- Opening Delimiter -

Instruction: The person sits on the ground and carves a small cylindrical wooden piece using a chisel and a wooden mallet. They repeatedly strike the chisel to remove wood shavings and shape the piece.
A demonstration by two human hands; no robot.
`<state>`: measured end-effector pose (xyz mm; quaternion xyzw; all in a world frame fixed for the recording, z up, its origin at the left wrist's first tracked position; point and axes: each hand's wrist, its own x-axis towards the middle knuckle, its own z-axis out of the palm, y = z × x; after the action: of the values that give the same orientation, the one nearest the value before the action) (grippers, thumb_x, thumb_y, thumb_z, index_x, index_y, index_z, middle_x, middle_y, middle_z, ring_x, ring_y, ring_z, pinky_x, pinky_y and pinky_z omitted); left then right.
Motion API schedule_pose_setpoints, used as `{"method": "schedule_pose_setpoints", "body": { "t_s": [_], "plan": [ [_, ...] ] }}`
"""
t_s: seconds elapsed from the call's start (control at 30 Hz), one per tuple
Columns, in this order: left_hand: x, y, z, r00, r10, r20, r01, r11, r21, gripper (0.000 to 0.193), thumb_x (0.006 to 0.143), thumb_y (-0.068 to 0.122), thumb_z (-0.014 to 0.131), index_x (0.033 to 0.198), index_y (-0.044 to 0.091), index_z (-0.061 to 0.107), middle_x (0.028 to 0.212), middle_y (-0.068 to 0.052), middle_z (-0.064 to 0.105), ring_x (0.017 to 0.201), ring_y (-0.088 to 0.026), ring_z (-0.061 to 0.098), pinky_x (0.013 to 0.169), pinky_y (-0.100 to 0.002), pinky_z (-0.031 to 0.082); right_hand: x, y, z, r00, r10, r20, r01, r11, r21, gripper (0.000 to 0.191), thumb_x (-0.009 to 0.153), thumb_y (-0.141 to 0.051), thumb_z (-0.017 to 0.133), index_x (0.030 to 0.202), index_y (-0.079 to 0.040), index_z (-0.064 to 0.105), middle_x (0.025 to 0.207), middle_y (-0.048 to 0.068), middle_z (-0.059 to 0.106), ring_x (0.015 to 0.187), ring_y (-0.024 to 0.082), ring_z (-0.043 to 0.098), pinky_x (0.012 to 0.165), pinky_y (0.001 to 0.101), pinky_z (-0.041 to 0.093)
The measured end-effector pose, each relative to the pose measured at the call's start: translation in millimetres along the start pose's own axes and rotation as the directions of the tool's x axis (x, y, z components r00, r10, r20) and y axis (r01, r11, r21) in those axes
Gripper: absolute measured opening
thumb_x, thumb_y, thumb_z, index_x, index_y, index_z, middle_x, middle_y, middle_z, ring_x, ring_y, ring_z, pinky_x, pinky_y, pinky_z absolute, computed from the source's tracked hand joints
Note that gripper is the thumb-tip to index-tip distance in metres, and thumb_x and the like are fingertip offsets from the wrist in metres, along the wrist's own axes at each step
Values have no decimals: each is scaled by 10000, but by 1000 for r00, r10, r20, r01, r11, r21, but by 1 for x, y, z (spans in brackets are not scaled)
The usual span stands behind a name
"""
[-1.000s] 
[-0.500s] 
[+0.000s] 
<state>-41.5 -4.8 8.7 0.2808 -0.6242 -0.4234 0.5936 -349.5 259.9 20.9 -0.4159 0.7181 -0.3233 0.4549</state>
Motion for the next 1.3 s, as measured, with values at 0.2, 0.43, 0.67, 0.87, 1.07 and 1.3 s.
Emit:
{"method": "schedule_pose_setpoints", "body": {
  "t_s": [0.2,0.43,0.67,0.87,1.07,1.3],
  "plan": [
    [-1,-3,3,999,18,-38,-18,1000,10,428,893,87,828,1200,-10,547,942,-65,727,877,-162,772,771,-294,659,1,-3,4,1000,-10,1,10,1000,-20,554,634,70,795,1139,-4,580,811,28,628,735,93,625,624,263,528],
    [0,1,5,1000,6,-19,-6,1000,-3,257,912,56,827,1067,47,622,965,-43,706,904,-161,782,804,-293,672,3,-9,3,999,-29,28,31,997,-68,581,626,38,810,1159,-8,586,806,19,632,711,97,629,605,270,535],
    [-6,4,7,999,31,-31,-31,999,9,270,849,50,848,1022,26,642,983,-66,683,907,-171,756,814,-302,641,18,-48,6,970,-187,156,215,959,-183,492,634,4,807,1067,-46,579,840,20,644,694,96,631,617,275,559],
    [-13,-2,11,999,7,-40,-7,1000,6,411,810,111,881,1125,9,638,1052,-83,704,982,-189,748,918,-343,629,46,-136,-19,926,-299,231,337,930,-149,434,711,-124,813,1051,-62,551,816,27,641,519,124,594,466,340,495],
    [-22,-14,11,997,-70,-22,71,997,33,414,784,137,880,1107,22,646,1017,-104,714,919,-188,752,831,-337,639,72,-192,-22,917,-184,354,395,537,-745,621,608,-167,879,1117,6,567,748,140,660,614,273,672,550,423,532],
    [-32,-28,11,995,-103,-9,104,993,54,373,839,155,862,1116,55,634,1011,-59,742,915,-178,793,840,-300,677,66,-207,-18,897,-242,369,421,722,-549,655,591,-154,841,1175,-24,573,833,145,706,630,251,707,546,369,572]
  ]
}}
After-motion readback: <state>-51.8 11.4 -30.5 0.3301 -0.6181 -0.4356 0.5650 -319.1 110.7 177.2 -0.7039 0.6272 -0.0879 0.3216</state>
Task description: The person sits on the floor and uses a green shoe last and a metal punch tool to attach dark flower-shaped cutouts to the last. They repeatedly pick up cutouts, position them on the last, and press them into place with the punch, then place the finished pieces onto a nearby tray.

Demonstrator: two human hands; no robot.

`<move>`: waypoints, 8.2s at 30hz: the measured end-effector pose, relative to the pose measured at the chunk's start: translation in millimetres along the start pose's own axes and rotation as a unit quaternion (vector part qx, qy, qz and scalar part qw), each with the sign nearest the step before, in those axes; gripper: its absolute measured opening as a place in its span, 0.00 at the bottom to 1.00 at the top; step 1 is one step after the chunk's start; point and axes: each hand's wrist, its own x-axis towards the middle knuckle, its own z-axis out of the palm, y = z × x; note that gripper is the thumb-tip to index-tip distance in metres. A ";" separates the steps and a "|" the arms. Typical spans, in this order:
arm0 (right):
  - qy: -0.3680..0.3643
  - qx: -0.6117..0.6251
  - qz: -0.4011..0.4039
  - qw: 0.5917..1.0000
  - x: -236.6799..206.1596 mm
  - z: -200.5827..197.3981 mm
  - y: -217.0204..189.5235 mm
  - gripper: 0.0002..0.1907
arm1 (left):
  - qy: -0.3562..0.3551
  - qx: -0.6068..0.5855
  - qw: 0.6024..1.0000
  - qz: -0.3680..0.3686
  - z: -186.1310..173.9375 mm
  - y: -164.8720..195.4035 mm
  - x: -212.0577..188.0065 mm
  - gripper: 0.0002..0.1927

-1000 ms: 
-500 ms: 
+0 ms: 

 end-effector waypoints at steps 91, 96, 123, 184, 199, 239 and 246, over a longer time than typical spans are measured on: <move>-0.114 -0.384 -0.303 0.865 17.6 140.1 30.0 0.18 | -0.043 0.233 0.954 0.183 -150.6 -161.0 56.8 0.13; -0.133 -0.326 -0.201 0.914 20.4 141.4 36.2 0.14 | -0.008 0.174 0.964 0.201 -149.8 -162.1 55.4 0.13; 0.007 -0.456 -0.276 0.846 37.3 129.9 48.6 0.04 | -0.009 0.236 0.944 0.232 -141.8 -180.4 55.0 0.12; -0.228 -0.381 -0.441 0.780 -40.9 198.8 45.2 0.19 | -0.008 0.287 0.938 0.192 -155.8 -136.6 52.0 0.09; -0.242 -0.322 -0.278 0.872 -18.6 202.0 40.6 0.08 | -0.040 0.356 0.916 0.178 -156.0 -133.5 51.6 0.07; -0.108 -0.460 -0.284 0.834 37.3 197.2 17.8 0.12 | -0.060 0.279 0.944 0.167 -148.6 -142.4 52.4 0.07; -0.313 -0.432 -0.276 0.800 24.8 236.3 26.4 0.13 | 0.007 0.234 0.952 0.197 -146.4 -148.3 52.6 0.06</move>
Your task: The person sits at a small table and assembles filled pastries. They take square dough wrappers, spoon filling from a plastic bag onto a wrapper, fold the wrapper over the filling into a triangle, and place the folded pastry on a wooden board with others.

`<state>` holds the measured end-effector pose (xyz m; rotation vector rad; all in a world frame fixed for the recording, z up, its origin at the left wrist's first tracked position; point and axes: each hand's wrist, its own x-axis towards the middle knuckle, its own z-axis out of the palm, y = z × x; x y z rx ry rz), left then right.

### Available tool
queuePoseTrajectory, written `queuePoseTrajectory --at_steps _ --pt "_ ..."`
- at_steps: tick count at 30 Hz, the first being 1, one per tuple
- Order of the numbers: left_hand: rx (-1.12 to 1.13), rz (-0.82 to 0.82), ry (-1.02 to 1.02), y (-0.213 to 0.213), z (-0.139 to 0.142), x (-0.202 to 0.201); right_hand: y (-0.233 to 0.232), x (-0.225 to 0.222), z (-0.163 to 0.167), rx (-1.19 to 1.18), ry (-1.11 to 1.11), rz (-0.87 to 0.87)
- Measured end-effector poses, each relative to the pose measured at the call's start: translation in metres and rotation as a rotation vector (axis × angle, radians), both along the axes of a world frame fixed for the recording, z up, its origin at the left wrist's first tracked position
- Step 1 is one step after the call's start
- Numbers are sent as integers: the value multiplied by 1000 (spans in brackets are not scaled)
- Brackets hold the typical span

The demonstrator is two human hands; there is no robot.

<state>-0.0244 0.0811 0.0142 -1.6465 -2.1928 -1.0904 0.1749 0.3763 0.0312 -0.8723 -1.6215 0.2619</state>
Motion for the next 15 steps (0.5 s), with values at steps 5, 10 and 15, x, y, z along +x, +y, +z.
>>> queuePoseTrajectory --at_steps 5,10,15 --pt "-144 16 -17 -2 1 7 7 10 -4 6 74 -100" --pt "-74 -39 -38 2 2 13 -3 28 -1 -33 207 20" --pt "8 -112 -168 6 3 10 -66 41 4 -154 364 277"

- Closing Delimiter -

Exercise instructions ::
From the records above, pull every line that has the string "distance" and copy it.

Result of the task ::
Note that gripper is the thumb-tip to index-tip distance in metres, and thumb_x and the like are fingertip offsets from the wrist in metres, along the wrist's own axes at each step
`<move>`: waypoints, 8.2s at 30hz: the measured end-effector pose, relative to the pose measured at the chunk's start: translation in millimetres along the start pose's own axes and rotation as a unit quaternion (vector part qx, qy, qz and scalar part qw), each with the sign nearest the step before, in those axes; gripper: its absolute measured opening as a place in its span, 0.00 at the bottom to 1.00 at the top; step 1 is one step after the chunk's start; point and axes: each hand's wrist, its own x-axis towards the middle knuckle, its own z-axis out of the palm, y = z × x; note that gripper is the thumb-tip to index-tip distance in metres. A ";" separates the steps and a "|" the arms. Typical spans, in this order:

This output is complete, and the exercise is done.